## DATA SUPPLIED:
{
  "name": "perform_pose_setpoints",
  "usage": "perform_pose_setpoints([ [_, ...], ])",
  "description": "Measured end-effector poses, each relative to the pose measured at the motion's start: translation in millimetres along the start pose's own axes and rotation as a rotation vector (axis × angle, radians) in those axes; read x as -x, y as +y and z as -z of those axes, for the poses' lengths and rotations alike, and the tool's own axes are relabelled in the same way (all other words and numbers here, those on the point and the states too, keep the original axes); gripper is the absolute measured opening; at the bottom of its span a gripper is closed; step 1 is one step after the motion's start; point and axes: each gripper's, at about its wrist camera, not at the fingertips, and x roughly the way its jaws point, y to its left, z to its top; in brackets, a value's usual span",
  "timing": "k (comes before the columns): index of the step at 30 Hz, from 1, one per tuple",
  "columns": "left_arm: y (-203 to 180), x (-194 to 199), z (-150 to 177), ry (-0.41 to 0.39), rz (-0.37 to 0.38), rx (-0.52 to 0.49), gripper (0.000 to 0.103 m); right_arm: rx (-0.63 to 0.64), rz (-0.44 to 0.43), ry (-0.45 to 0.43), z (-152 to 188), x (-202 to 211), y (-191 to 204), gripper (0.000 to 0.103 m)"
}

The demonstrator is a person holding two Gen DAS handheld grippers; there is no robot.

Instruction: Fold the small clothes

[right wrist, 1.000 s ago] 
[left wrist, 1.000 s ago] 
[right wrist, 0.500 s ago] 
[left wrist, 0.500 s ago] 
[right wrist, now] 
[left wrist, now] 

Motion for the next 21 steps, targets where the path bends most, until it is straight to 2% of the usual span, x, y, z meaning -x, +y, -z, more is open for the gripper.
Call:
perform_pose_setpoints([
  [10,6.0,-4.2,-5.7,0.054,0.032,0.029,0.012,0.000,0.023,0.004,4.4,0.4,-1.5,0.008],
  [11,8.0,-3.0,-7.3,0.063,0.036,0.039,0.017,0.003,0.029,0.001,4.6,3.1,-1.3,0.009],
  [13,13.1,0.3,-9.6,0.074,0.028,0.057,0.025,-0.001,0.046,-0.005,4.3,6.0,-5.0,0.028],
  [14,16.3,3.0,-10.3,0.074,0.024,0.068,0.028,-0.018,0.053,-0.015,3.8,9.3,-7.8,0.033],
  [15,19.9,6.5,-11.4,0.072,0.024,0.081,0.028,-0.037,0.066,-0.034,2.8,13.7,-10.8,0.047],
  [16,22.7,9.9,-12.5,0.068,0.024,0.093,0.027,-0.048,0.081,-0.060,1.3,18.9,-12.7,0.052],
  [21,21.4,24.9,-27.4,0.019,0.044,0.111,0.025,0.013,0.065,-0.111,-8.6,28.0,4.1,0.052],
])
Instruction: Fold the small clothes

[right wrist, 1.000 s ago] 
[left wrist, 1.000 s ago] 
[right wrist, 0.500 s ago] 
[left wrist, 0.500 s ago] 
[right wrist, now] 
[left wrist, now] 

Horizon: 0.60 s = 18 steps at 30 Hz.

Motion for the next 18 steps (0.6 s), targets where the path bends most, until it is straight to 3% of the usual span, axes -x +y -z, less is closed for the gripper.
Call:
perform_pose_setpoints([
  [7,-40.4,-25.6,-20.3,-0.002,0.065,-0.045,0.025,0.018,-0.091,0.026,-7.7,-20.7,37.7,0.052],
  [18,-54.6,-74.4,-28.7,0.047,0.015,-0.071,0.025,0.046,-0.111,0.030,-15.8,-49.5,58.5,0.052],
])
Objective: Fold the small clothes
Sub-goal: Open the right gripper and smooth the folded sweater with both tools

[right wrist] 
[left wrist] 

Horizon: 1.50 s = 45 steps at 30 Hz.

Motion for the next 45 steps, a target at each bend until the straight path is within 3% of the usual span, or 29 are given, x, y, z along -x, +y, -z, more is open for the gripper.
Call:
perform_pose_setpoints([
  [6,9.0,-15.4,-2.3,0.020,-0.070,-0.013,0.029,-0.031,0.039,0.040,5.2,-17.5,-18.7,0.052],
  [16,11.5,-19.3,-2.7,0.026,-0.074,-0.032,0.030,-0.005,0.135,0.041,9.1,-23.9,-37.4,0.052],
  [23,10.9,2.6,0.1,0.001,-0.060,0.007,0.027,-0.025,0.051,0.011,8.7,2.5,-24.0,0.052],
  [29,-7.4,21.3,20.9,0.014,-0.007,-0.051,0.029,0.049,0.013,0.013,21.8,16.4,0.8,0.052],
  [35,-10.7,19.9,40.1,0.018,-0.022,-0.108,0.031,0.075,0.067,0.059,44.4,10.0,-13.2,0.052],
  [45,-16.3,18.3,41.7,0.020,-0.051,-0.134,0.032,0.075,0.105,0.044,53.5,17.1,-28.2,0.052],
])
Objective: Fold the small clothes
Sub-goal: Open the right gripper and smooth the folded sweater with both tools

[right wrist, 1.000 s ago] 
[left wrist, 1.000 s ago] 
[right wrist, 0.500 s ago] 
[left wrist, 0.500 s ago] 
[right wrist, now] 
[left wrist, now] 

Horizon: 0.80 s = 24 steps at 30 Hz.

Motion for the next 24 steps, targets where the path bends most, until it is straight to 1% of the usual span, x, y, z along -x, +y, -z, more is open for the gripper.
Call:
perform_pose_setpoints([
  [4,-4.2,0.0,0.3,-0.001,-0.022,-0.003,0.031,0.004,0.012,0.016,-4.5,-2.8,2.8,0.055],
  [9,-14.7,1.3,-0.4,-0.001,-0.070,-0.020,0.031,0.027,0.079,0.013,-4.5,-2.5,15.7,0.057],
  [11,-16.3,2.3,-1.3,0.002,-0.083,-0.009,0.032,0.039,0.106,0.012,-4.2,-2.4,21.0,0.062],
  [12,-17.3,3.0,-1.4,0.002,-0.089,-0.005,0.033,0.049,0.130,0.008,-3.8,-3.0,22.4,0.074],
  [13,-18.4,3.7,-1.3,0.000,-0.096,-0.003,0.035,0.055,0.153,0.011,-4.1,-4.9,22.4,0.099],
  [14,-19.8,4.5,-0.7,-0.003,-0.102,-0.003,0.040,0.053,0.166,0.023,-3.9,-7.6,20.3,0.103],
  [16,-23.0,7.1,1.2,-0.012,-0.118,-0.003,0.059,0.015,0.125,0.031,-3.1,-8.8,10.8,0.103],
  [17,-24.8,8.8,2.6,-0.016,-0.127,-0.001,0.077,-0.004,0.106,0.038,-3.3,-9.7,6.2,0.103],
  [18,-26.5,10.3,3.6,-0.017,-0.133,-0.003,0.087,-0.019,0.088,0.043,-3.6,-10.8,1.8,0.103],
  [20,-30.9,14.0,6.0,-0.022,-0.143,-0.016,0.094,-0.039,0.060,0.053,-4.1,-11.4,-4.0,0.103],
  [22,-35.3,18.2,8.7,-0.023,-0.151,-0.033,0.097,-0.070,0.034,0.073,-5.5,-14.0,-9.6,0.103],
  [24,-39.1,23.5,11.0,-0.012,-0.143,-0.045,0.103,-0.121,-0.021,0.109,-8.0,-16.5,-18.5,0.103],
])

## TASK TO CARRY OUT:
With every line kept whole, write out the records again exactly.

## EXERCISE OUTPUT:
{
  "name": "perform_pose_setpoints",
  "usage": "perform_pose_setpoints([ [_, ...], ])",
  "description": "Measured end-effector poses, each relative to the pose measured at the motion's start: translation in millimetres along the start pose's own axes and rotation as a rotation vector (axis × angle, radians) in those axes; read x as -x, y as +y and z as -z of those axes, for the poses' lengths and rotations alike, and the tool's own axes are relabelled in the same way (all other words and numbers here, those on the point and the states too, keep the original axes); gripper is the absolute measured opening; at the bottom of its span a gripper is closed; step 1 is one step after the motion's start; point and axes: each gripper's, at about its wrist camera, not at the fingertips, and x roughly the way its jaws point, y to its left, z to its top; in brackets, a value's usual span",
  "timing": "k (comes before the columns): index of the step at 30 Hz, from 1, one per tuple",
  "columns": "left_arm: y (-203 to 180), x (-194 to 199), z (-150 to 177), ry (-0.41 to 0.39), rz (-0.37 to 0.38), rx (-0.52 to 0.49), gripper (0.000 to 0.103 m); right_arm: rx (-0.63 to 0.64), rz (-0.44 to 0.43), ry (-0.45 to 0.43), z (-152 to 188), x (-202 to 211), y (-191 to 204), gripper (0.000 to 0.103 m)"
}

The demonstrator is a person holding two Gen DAS handheld grippers; there is no robot.

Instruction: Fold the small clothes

[right wrist, 1.000 s ago] 
[left wrist, 1.000 s ago] 
[right wrist, 0.500 s ago] 
[left wrist, 0.500 s ago] 
[right wrist, now] 
[left wrist, now] 

Motion for the next 21 steps, targets where the path bends most, until it is straight to 2% of the usual span, x, y, z meaning -x, +y, -z, more is open for the gripper.
Call:
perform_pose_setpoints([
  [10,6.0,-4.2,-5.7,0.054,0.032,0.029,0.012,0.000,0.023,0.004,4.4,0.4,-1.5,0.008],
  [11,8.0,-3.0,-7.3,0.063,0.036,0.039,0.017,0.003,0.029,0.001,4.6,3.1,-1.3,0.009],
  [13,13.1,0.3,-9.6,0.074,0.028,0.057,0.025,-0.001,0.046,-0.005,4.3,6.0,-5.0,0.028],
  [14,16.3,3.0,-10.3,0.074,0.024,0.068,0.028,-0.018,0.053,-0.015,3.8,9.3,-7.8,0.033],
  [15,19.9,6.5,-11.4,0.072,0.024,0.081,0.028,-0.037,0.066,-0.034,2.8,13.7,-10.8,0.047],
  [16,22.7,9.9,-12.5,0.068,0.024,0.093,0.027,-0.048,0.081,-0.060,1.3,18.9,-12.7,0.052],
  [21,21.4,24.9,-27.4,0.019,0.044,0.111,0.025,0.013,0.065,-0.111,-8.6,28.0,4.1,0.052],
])
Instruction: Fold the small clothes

[right wrist, 1.000 s ago] 
[left wrist, 1.000 s ago] 
[right wrist, 0.500 s ago] 
[left wrist, 0.500 s ago] 
[right wrist, now] 
[left wrist, now] 

Horizon: 0.60 s = 18 steps at 30 Hz.

Motion for the next 18 steps (0.6 s), targets where the path bends most, until it is straight to 3% of the usual span, axes -x +y -z, less is closed for the gripper.
Call:
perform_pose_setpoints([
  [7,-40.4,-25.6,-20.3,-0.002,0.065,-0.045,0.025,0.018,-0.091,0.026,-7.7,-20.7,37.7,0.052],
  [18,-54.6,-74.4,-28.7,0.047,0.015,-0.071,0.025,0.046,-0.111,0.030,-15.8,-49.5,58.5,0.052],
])
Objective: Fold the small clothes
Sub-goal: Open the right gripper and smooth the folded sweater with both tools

[right wrist] 
[left wrist] 

Horizon: 1.50 s = 45 steps at 30 Hz.

Motion for the next 45 steps, a target at each bend until the straight path is within 3% of the usual span, or 29 are given, x, y, z along -x, +y, -z, more is open for the gripper.
Call:
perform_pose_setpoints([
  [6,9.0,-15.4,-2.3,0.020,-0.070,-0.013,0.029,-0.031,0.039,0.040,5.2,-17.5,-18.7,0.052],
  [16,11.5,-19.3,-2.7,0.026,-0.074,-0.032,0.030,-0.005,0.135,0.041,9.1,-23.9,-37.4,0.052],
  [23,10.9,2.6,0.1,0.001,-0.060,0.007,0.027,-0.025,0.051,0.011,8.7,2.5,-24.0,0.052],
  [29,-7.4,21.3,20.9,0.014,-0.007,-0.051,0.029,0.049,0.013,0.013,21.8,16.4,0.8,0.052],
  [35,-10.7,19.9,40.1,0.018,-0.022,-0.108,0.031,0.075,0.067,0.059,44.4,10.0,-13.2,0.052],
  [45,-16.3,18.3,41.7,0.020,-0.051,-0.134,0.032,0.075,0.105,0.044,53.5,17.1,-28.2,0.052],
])
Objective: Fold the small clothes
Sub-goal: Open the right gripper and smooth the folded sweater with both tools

[right wrist, 1.000 s ago] 
[left wrist, 1.000 s ago] 
[right wrist, 0.500 s ago] 
[left wrist, 0.500 s ago] 
[right wrist, now] 
[left wrist, now] 

Horizon: 0.80 s = 24 steps at 30 Hz.

Motion for the next 24 steps, targets where the path bends most, until it is straight to 1% of the usual span, x, y, z along -x, +y, -z, more is open for the gripper.
Call:
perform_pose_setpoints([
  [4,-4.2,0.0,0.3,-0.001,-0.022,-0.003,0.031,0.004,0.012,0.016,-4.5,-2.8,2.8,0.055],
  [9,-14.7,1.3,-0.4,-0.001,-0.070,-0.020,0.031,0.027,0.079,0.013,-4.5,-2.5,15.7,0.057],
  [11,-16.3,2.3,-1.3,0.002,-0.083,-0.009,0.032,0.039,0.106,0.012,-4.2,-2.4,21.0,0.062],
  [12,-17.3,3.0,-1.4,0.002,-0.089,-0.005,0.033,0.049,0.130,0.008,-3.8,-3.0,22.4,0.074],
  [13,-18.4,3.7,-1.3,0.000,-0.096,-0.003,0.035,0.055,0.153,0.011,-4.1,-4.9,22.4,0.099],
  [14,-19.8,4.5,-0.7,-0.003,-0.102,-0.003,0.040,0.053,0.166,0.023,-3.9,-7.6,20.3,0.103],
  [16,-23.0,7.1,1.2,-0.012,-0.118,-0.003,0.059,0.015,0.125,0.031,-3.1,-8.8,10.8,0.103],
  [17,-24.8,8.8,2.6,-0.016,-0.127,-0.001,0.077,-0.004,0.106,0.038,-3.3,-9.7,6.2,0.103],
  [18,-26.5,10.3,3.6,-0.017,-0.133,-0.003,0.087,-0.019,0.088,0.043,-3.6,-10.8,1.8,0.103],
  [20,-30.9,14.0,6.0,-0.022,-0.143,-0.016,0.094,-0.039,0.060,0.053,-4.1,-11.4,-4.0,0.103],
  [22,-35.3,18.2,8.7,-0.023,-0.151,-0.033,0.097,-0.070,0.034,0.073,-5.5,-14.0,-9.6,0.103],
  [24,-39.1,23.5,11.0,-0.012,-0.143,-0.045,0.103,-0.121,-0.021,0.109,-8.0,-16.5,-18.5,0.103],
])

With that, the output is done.